**Problem to work on:** What you return should match the data exactly, from the first line to the last.

**Information given:**
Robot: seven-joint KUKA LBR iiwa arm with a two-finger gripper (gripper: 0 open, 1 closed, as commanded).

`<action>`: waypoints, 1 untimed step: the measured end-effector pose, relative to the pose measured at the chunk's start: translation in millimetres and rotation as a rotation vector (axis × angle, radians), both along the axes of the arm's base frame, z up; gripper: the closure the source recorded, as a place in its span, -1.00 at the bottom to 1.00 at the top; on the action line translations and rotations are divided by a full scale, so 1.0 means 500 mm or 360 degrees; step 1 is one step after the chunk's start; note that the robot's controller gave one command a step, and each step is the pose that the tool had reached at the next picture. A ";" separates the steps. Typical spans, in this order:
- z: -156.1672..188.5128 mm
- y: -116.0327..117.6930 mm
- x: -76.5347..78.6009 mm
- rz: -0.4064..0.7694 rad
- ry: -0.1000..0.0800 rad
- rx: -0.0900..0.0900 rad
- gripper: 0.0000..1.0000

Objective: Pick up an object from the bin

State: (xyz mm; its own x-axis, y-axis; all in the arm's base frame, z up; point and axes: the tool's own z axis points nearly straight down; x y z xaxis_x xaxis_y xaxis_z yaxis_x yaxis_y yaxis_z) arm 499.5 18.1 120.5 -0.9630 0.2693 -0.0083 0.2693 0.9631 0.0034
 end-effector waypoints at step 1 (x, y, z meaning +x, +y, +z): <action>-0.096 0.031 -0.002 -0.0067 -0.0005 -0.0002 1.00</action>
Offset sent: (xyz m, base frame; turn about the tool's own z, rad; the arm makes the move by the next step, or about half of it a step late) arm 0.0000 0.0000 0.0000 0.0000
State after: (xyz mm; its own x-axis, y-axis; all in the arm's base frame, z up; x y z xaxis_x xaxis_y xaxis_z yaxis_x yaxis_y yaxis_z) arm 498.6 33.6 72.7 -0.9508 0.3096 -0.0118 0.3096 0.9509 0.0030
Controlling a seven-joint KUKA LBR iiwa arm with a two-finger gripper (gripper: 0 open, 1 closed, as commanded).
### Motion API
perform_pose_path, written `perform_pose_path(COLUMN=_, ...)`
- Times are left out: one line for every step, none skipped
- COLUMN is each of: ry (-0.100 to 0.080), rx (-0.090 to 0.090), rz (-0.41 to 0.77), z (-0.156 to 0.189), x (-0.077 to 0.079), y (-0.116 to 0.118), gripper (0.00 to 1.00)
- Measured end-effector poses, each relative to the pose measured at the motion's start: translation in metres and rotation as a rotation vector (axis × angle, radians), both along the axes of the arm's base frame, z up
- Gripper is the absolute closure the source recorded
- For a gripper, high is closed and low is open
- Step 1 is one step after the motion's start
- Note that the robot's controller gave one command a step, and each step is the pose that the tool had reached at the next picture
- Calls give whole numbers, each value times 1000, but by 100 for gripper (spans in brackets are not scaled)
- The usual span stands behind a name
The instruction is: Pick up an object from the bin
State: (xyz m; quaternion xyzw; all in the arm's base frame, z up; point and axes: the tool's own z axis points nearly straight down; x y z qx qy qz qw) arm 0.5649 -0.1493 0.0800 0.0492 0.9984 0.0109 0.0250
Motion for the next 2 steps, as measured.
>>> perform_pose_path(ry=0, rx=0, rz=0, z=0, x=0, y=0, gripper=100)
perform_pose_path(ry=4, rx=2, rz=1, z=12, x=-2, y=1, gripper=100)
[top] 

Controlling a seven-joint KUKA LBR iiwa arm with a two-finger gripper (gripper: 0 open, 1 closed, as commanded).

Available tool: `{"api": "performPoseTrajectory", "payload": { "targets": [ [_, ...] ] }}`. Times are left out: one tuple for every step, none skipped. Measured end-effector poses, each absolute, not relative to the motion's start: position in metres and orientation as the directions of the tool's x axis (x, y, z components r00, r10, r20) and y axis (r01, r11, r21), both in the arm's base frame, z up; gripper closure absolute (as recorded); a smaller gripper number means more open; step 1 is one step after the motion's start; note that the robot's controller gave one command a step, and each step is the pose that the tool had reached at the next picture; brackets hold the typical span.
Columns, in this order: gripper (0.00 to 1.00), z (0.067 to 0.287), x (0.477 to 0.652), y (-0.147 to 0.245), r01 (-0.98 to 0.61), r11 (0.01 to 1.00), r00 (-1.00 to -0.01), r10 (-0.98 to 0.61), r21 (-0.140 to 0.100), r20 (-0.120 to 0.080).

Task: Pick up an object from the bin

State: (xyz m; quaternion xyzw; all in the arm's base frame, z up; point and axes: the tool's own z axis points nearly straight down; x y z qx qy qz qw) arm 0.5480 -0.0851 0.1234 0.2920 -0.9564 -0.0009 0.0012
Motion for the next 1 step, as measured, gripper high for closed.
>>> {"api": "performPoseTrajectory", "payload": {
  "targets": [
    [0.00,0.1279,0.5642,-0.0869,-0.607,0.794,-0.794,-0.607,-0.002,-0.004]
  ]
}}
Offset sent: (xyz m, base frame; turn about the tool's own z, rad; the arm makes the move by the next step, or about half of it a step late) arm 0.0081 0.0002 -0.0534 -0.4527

**Solution to this problem:**
Robot: seven-joint KUKA LBR iiwa arm with a two-finger gripper (gripper: 0 open, 1 closed, as commanded).

`<action>`: waypoints, 1 untimed step: the measured end-effector pose, relative to the pose measured at the chunk's start: translation in millimetres and rotation as a rotation vector (axis × angle, radians), both along the axes of the arm's base frame, z up; gripper: the closure the source recorded, as a place in its span, -1.00 at the bottom to 1.00 at the top; on the action line translations and rotations are divided by a full scale, so 1.0 means 500 mm or 360 degrees; step 1 is one step after the chunk's start; note that the robot's controller gave one command a step, and each step is the pose that the tool had reached at the next picture. A ";" separates the steps. Typical spans, in this order:
- z: -156.1672..188.5128 mm
- y: -116.0327..117.6930 mm
- x: -76.5347..78.6009 mm
- rz: -0.4064..0.7694 rad
- ry: -0.1000..0.0800 rad
- rx: -0.0900..0.0900 rad
- gripper: 0.0000..1.0000

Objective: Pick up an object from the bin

State: (xyz mm; its own x-axis, y-axis; all in the arm's base frame, z up; point and axes: the tool's own z axis points nearly straight down; x y z xaxis_x xaxis_y xaxis_z yaxis_x yaxis_y yaxis_z) arm 499.5 18.1 120.5 -0.9630 0.2693 -0.0083 0.2693 0.9631 0.0034
 end-effector waypoints at step 1 (x, y, z meaning +x, +y, +z): <action>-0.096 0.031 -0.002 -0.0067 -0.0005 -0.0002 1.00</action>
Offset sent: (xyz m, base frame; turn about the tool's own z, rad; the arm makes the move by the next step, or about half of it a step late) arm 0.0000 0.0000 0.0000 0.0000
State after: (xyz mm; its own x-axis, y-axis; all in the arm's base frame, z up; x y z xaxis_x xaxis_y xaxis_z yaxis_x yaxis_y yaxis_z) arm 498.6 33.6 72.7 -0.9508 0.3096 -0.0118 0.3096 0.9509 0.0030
Controlling a seven-joint KUKA LBR iiwa arm with a two-finger gripper (gripper: 0 open, 1 closed, as commanded).
### Motion API
perform_pose_path, written `perform_pose_path(COLUMN=_, ...)`
- Times are left out: one line for every step, none skipped
- COLUMN is each of: ry (-0.100 to 0.080), rx (-0.090 to 0.090), rz (-0.41 to 0.77), z (-0.156 to 0.189), x (-0.077 to 0.079), y (-0.116 to 0.118), gripper (0.00 to 1.00)
- Measured end-effector poses, each relative to the pose measured at the motion's start: translation in metres and rotation as a rotation vector (axis × angle, radians), both along the axes of the arm's base frame, z up
- Gripper is the absolute closure the source recorded
- For a gripper, high is closed and low is open
- Step 1 is one step after the motion's start
- Note that the robot's controller gave one command a step, and each step is the pose that the tool had reached at the next picture
- Calls give whole numbers, each value times 1000, but by 100 for gripper (spans in brackets are not scaled)
- The usual span stands behind a name
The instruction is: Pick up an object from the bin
State: (xyz m; quaternion xyzw; all in the arm's base frame, z up; point and axes: the tool's own z axis points nearly straight down; x y z qx qy qz qw) arm 0.5649 -0.1493 0.0800 0.0492 0.9984 0.0109 0.0250
Motion for the next 2 steps, as measured.
>>> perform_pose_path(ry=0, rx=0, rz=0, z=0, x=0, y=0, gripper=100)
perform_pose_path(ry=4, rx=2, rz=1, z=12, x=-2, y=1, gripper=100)
[top] 

Controlling a seven-joint KUKA LBR iiwa arm with a two-finger gripper (gripper: 0 open, 1 closed, as commanded).

Available tool: `{"api": "performPoseTrajectory", "payload": { "targets": [ [_, ...] ] }}`. Times are left out: one tuple for every step, none skipped. Measured end-effector poses, each absolute, not relative to the motion's start: position in metres and orientation as the directions of the tool's x axis (x, y, z components r00, r10, r20) and y axis (r01, r11, r21), both in the arm's base frame, z up; gripper closure absolute (as recorded); a smaller gripper number means more open; step 1 is one step after the motion's start; note that the robot's controller gave one command a step, and each step is the pose that the tool had reached at the next picture; brackets hold the typical span.
Columns, in this order: gripper (0.00 to 1.00), z (0.067 to 0.287), x (0.477 to 0.652), y (-0.147 to 0.245), r01 (-0.98 to 0.61), r11 (0.01 to 1.00), r00 (-1.00 to -0.01), r10 (-0.98 to 0.61), r21 (-0.140 to 0.100), r20 (-0.120 to 0.080).

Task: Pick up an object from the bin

State: (xyz m; quaternion xyzw; all in the arm's base frame, z up; point and axes: the tool's own z axis points nearly straight down; x y z qx qy qz qw) arm 0.5480 -0.0851 0.1234 0.2920 -0.9564 -0.0009 0.0012
Motion for the next 1 step, as measured, gripper high for closed.
>>> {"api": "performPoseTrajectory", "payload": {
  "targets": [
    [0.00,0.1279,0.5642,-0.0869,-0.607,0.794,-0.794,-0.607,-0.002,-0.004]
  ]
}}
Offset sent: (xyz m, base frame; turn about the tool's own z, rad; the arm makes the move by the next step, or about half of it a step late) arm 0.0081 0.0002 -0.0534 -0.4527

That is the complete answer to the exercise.